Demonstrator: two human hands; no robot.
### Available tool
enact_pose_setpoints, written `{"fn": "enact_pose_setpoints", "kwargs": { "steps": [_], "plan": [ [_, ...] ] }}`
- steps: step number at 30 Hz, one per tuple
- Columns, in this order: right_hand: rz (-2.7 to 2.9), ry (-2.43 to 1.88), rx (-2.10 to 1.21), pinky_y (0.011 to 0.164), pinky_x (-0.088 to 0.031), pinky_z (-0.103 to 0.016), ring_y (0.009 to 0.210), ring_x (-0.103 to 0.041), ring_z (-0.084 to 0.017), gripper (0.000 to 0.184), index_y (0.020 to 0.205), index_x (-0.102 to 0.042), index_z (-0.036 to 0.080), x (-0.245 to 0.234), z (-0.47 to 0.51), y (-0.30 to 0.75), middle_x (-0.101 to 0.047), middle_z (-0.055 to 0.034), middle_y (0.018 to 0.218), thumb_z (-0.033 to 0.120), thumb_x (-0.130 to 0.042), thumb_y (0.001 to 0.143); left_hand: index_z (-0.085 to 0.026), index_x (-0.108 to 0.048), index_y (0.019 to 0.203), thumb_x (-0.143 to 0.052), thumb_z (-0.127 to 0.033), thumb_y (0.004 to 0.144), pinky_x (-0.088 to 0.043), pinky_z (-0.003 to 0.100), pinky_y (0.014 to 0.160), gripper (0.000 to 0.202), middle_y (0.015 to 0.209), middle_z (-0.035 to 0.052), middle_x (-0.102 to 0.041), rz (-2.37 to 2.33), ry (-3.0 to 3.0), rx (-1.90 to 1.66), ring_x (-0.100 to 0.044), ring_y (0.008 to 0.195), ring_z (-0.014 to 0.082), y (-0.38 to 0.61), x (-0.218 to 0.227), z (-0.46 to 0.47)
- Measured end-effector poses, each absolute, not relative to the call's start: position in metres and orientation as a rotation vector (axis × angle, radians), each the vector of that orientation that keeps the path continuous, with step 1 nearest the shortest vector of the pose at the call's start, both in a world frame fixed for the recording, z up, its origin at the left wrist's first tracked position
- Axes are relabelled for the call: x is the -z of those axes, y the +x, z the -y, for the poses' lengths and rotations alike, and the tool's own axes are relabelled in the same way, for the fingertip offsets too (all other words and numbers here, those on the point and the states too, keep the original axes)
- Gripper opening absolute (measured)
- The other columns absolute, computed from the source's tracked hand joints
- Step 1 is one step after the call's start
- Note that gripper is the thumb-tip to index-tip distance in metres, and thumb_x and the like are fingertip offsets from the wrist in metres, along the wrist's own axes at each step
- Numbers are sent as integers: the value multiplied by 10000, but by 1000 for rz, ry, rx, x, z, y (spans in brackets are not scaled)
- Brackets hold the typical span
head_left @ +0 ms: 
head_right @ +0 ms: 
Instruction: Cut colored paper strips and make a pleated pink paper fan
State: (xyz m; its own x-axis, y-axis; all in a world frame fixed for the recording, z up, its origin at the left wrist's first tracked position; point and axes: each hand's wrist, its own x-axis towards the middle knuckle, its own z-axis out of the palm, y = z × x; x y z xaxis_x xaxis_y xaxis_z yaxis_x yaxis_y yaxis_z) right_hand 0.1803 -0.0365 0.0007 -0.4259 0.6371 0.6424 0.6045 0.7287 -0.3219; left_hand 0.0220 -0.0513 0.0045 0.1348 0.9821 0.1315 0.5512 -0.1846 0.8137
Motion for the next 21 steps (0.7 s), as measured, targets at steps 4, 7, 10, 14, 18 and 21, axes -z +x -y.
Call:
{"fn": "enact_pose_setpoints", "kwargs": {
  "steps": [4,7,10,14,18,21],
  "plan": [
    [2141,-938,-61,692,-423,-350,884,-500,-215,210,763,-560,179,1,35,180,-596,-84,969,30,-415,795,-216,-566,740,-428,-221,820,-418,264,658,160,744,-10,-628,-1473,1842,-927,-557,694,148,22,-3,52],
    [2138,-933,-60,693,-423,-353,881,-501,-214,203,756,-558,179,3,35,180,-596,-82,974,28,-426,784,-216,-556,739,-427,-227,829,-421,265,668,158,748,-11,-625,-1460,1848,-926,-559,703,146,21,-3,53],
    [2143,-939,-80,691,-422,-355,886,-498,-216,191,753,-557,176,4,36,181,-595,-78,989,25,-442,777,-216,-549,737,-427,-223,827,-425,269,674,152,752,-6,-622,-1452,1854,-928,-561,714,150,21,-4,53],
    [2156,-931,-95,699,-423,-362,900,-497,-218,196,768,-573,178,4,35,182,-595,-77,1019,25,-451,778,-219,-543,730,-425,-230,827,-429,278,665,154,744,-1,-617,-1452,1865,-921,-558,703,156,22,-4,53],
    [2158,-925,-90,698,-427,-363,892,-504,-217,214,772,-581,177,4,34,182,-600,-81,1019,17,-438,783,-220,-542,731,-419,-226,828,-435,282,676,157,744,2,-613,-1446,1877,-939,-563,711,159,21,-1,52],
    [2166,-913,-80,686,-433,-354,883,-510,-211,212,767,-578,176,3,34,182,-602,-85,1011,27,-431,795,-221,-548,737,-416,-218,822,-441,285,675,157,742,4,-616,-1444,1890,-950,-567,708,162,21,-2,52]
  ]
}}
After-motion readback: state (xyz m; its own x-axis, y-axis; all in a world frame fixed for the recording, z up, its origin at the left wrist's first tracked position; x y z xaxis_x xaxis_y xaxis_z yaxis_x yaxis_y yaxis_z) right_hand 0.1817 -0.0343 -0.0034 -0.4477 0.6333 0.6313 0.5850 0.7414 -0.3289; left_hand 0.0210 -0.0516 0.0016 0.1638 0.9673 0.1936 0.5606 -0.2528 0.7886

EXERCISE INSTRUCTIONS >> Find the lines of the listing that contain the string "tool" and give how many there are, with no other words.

SOLVED PROBLEM >> 2